Mariam Dag, another activist, recalled seeing an Israeli soldier fire bullets which hit a Palestinian protester and Eygi, who she said had arrived in the West Bank on Tuesday.
“The shots were coming from the direction of the army. They were not coming from anywhere else,” she said.
Fouad Nafaa, head of the Rafidia Hospital in Nablus, said Eygi had arrived at the hospital in a critical condition with a serious head injury.
“We tried to perform a resuscitation operation on her, but unfortunately, she died,” he told Reuters.
Yesterday, the White House condemned the death of Eygi but did not say whether she had been shot by Israeli troops.

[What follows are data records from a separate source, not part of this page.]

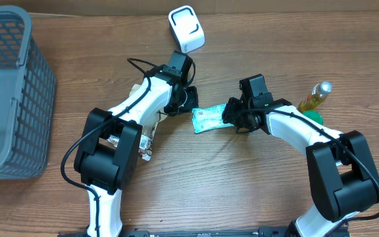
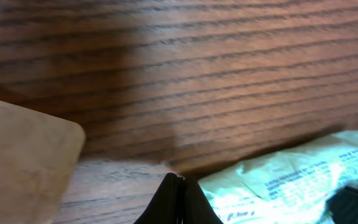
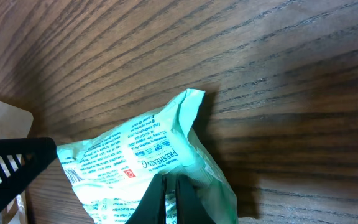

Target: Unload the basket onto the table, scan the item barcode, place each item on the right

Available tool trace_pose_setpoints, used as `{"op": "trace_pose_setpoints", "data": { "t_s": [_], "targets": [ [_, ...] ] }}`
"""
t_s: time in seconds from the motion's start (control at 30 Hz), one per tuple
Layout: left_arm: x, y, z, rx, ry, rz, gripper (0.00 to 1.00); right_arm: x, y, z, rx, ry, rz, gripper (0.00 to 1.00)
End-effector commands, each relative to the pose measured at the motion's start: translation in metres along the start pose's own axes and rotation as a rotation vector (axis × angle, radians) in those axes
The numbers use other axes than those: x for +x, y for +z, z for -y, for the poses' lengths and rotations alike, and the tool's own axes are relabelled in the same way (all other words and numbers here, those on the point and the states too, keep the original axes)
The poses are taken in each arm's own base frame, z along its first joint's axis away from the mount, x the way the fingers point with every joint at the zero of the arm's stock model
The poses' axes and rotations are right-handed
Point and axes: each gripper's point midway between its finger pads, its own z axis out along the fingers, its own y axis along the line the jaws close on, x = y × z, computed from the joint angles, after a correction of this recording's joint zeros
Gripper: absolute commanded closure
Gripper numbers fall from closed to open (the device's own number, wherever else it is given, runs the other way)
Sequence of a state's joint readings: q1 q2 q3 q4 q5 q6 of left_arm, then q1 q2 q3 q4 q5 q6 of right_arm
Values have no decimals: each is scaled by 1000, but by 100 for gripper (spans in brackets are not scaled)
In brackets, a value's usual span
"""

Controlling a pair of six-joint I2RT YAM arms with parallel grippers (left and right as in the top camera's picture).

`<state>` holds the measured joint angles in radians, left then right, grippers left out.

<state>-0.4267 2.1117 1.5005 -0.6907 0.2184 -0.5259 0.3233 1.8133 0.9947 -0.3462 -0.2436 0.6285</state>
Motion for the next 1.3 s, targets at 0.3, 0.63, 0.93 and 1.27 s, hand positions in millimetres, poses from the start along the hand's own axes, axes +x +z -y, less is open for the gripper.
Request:
{"op": "trace_pose_setpoints", "data": {
  "t_s": [0.3, 0.63, 0.93, 1.27],
  "targets": [
    [-15, -53, 19, 41, 7, 42, 96, 10, 11, 16, 50, 11, -27, 89],
    [14, -51, 41, 112, 41, -64, 96, 9, -29, -41, -152, -169, -106, 22],
    [7, -45, 54, 133, 88, -11, 96, -17, -53, -10, -108, -125, -69, 5],
    [-12, -42, 41, 34, 94, 90, 96, -18, -58, 19, -56, -77, -91, 0]
  ]
}}
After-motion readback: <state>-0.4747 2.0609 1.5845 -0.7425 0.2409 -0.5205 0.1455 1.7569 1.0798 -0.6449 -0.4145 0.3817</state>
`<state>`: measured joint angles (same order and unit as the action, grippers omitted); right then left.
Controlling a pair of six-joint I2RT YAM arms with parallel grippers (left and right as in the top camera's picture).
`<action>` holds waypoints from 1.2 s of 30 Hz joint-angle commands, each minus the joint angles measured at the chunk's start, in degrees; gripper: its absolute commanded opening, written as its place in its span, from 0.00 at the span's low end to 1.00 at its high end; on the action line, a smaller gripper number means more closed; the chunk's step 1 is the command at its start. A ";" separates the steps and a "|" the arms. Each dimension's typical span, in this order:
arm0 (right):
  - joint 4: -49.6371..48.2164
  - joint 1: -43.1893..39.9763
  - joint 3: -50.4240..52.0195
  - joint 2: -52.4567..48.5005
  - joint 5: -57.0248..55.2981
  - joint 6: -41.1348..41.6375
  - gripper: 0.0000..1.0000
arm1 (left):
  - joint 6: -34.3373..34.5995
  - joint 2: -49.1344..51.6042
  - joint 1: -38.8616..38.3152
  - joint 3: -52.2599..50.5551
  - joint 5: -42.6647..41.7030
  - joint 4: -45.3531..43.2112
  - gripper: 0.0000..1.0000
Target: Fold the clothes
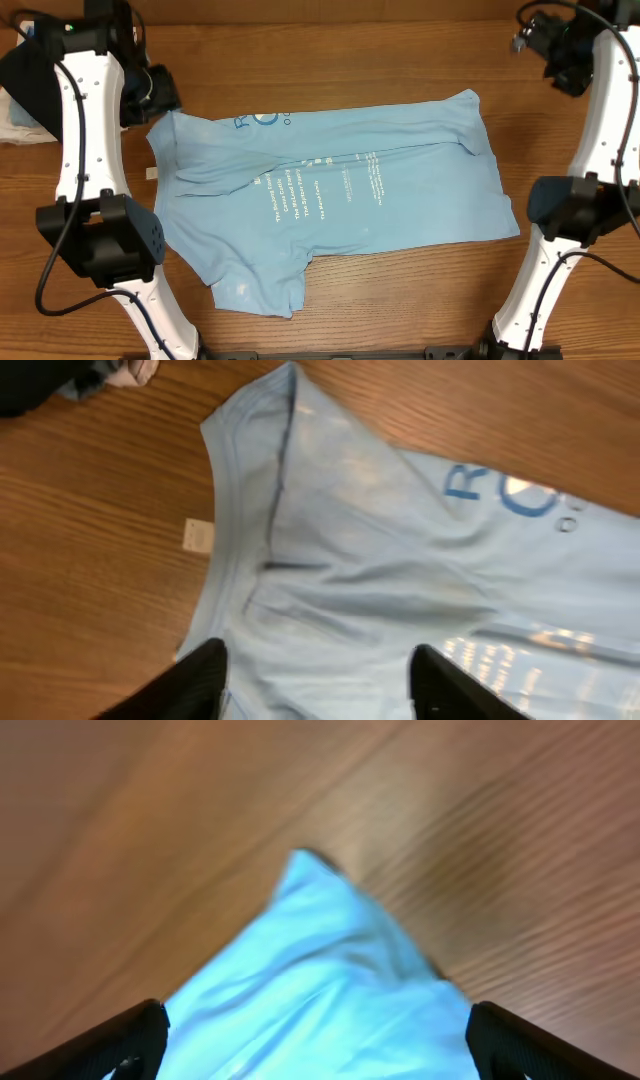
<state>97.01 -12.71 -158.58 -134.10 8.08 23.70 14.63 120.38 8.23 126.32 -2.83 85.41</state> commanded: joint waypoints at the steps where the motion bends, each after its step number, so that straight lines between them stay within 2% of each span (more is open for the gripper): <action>1: 0.07 0.09 -1.51 4.87 8.87 -1.03 1.00 | 2.51 -2.34 -0.24 4.28 -1.64 3.26 0.71; 3: 0.07 0.20 -1.51 7.32 10.91 -1.03 1.00 | 2.51 -4.09 -0.24 5.57 -1.44 6.19 0.76; 7: 0.07 0.87 -0.92 12.92 11.52 -1.20 1.00 | 2.56 -9.27 0.00 5.75 -1.25 8.04 0.77; 10: 0.07 1.46 1.53 18.91 11.45 -2.25 1.00 | 3.26 -14.19 0.00 5.75 -1.27 9.09 0.91; 13: 0.07 1.84 6.08 24.92 11.26 -3.13 1.00 | 3.85 -18.45 -0.02 5.75 -1.29 10.58 0.99; 18: 0.04 1.95 19.08 35.87 8.00 -4.46 1.00 | 4.07 -24.48 -0.09 4.98 -2.36 11.41 1.00; 23: 0.04 1.95 33.09 45.29 4.74 -4.44 1.00 | 3.50 -28.76 -1.01 2.32 -7.50 11.41 1.00; 30: 0.04 1.95 49.31 53.99 3.93 -4.42 1.00 | 3.13 -37.99 -6.08 -13.66 -7.37 11.41 0.99; 36: -0.52 1.92 57.31 55.76 3.93 -4.42 1.00 | 4.68 -46.40 -17.55 -32.30 -8.24 11.17 0.99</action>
<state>97.12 -10.81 -103.28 -79.44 12.62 19.62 18.11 77.45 -5.08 99.68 -9.82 96.47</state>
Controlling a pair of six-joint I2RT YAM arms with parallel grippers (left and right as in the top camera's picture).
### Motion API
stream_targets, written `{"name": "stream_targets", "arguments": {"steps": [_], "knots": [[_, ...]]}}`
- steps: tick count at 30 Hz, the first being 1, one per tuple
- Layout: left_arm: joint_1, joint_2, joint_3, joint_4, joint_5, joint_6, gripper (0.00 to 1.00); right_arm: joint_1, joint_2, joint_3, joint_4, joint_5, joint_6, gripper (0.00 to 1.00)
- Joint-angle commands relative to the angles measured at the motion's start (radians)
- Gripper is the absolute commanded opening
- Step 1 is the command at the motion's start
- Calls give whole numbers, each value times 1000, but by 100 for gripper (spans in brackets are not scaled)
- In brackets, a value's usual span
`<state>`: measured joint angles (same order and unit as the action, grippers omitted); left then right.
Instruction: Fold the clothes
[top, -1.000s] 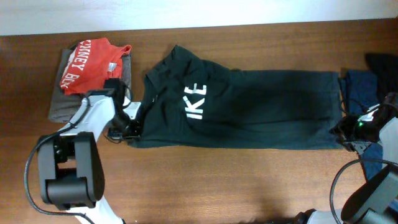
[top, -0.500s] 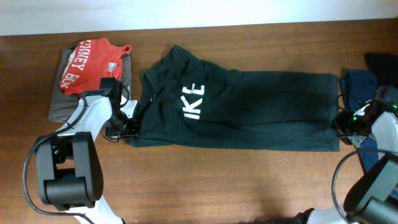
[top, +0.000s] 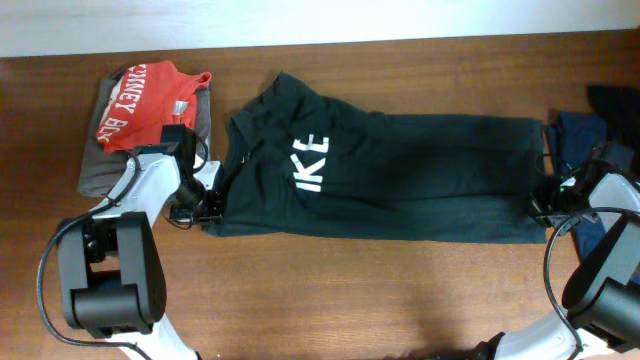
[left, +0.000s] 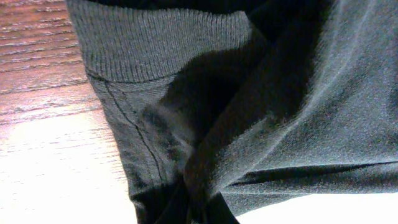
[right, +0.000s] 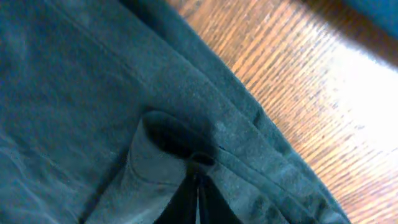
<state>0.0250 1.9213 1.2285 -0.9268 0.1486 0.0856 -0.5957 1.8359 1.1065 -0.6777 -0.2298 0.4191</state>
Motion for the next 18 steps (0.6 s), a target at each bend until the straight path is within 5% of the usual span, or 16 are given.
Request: {"name": "stream_targets", "arguments": {"steps": [1, 10, 11, 12, 18], "knots": [[2, -20, 4, -2, -7, -6, 1, 5, 9, 2, 18, -7, 9, 4], [2, -20, 5, -1, -7, -6, 1, 5, 9, 40, 39, -55, 5, 4], [2, -20, 5, -1, -7, -6, 1, 6, 9, 40, 28, -46, 4, 32], [2, -20, 5, -1, -7, -6, 1, 6, 9, 40, 19, -46, -2, 47], [2, -20, 5, -2, -7, -6, 1, 6, 11, 12, 5, 35, -2, 47]]}}
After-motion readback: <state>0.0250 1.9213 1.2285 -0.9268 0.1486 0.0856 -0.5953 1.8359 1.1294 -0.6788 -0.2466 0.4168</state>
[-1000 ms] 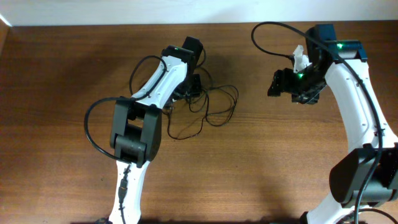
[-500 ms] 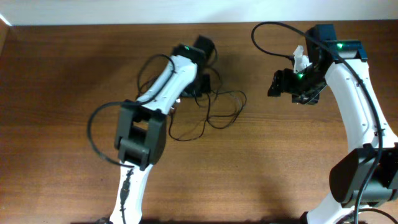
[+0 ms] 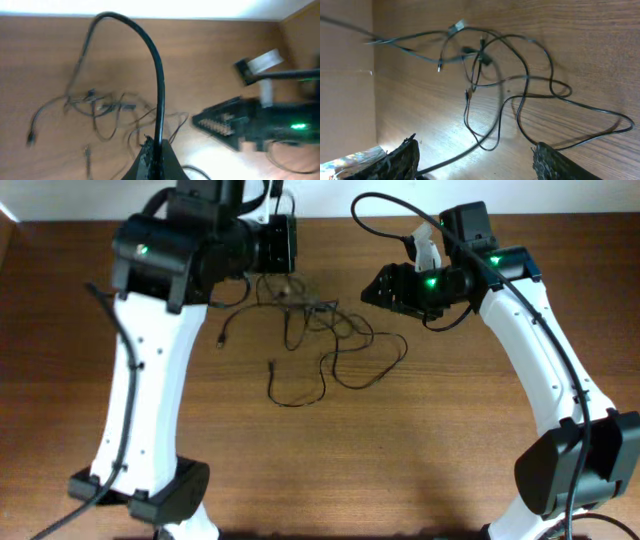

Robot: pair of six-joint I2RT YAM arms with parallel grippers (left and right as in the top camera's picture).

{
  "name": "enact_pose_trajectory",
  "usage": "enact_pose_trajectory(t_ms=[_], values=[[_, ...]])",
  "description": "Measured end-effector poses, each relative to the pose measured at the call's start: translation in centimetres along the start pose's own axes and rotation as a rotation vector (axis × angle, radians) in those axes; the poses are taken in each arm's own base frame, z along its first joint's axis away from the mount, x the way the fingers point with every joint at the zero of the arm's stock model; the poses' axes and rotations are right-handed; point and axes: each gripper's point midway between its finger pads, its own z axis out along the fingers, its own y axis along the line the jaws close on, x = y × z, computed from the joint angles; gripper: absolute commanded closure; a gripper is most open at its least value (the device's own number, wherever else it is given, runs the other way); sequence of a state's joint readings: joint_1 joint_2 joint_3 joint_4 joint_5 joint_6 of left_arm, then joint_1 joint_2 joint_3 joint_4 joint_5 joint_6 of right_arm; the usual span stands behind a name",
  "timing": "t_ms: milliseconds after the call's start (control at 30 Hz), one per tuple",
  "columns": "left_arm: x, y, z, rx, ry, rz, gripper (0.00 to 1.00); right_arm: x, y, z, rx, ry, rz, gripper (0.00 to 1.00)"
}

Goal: Untangle cables
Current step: 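Drag a grasped cable with the left gripper to the table's left edge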

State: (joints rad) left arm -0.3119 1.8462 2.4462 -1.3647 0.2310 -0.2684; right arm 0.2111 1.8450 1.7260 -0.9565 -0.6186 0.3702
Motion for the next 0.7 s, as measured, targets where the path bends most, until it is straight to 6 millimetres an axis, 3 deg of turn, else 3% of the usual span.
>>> enact_pose_trajectory(t_ms=[167,300,533,700], values=[[-3.0,-2.4,-6.0,0.079,-0.204,0.029,1.00,0.3,-0.3,0.5,0.053,-0.003,0.034,0.25],[-5.0,1.5,-9.6,0.012,-0.319,-0.041,1.00,0.4,-1.0,0.4,0.093,-0.005,0.044,0.25],[-6.7,6.7,-14.0,-0.093,-0.448,-0.143,1.00,0.5,-1.7,0.4,0.133,-0.007,0.052,0.25],[-5.1,8.3,-14.0,-0.147,-0.393,-0.175,1.00,0.8,-2.0,0.3,0.149,0.004,0.049,0.25]])
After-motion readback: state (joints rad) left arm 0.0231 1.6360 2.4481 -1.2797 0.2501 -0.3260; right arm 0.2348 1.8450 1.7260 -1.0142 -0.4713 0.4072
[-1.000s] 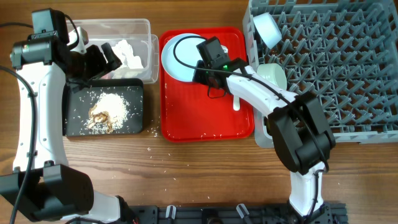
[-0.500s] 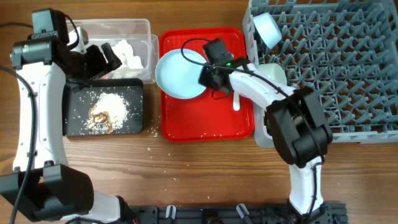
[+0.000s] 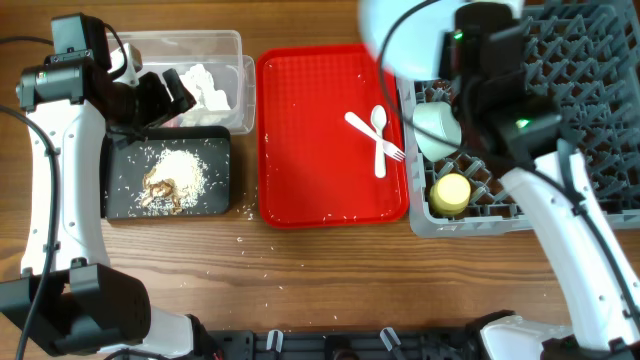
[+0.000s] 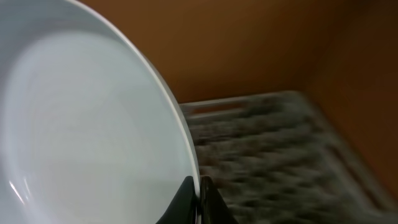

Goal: Sort waste into correct bins and load items into the dishwasher rack
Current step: 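Stand light blue plate upright in dish rack with right gripper, then grasp white fork on red tray with right gripper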

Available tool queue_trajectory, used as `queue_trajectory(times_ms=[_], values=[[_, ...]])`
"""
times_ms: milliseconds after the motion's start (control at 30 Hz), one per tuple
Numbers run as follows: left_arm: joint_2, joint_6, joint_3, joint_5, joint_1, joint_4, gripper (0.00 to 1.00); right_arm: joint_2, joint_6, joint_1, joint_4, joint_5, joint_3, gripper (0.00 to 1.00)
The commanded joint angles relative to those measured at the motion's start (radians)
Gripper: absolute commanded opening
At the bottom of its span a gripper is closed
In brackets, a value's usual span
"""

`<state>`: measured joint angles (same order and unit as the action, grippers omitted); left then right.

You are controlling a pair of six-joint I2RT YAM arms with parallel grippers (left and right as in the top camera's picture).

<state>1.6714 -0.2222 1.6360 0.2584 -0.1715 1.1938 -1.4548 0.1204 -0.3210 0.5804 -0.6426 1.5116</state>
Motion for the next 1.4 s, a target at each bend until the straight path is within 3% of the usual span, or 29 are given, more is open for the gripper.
queue_trajectory(times_ms=[0, 100, 200, 267, 400, 433, 500, 533, 600, 700, 767, 833, 867, 900, 1000, 1100, 1167, 1367], values=[[-0.013, 0.006, 0.013, -0.006, -0.003, 0.0, 1.0, -0.064, -0.24, 0.116, -0.026, -0.262, 0.0, 0.04], [-0.013, 0.006, 0.013, -0.006, -0.003, 0.0, 1.0, -0.196, -0.511, 0.218, -0.22, -0.261, 0.0, 0.04], [-0.013, 0.006, 0.013, -0.006, -0.003, 0.0, 1.0, -0.336, -0.769, 0.228, -0.426, -0.262, 0.0, 0.04], [-0.013, 0.006, 0.013, -0.006, -0.003, 0.0, 1.0, -0.409, -0.838, 0.228, -0.49, -0.262, 0.0, 0.04], [-0.013, 0.006, 0.013, -0.006, -0.003, 0.0, 1.0, -0.521, -0.823, 0.224, -0.506, -0.227, 0.0, 0.04], [-0.013, 0.006, 0.013, -0.006, -0.003, 0.0, 1.0, -0.536, -0.779, 0.212, -0.475, -0.206, 0.0, 0.4], [-0.013, 0.006, 0.013, -0.006, -0.003, 0.0, 1.0, -0.525, -0.67, 0.212, -0.444, -0.193, 0.0, 0.95], [-0.013, 0.006, 0.013, -0.006, -0.003, 0.0, 1.0, -0.511, -0.648, 0.212, -0.422, -0.183, 0.0, 1.0], [-0.013, 0.005, 0.013, -0.006, -0.003, 0.0, 1.0, -0.456, -0.608, 0.208, -0.336, -0.116, 0.0, 1.0], [-0.013, 0.006, 0.013, -0.006, -0.003, 0.0, 1.0, -0.285, -0.36, 0.207, -0.104, 0.145, 0.0, 1.0], [-0.013, 0.006, 0.013, -0.006, -0.003, 0.0, 1.0, -0.171, -0.154, 0.207, 0.008, 0.494, 0.0, 1.0], [-0.013, 0.006, 0.013, -0.006, -0.003, 0.0, 1.0, -0.113, -0.008, 0.207, 0.012, 0.874, 0.0, 0.99], [-0.013, 0.006, 0.013, -0.006, -0.003, 0.0, 1.0, -0.116, -0.008, 0.192, -0.003, 1.006, 0.0, 0.9], [-0.013, 0.006, 0.013, -0.006, -0.003, 0.0, 1.0, -0.127, -0.009, 0.162, 0.005, 0.991, 0.0, 0.86], [-0.013, 0.006, 0.013, -0.006, -0.003, 0.0, 1.0, -0.22, 0.018, -0.003, 0.079, 0.755, 0.0, 0.86], [-0.013, 0.006, 0.013, -0.006, -0.003, 0.0, 1.0, -0.344, 0.201, -0.126, 0.156, 0.579, 0.0, 0.85], [-0.013, 0.006, 0.013, -0.006, -0.003, 0.0, 1.0, -0.437, 0.303, -0.145, 0.195, 0.538, 0.0, 0.82], [-0.013, 0.006, 0.013, -0.006, -0.003, 0.0, 1.0, -0.646, 0.286, -0.143, 0.214, 0.473, 0.0, 0.79]])
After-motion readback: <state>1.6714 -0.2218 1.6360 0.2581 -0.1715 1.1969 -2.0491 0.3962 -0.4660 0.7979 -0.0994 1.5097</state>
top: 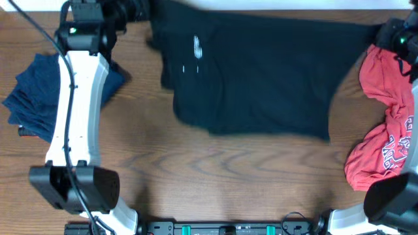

Sean Savett, a spokesman for the National Security Council, said Washington was “deeply disturbed by the tragic death of an American citizen” in the West Bank.
“We have reached out to the government of Israel to ask for more information and request an investigation into the incident,” Savett said in a statement.
Eygi was reportedly born in Antalya, a city in Turkey’s south. Oncu Keceli, a spokesman for the Turkish foreign ministry, said the country would exert “all effort to ensure that those who killed our citizen is brought to justice”.
In a statement, the IDF said its forces had “responded with fire toward a main instigator of violent activity who hurled rocks at the forces and posed a threat to them”.
It said: “The IDF is looking into reports that a foreign national was killed as a result of shots fired in the area. The details of the incident and the circumstances in which she was hit are under review.”
In a separate incident in the West Bank village of Qaryut on Friday, a 13-year-old girl was killed during clashes with Israeli forces, Palestinian health officials said.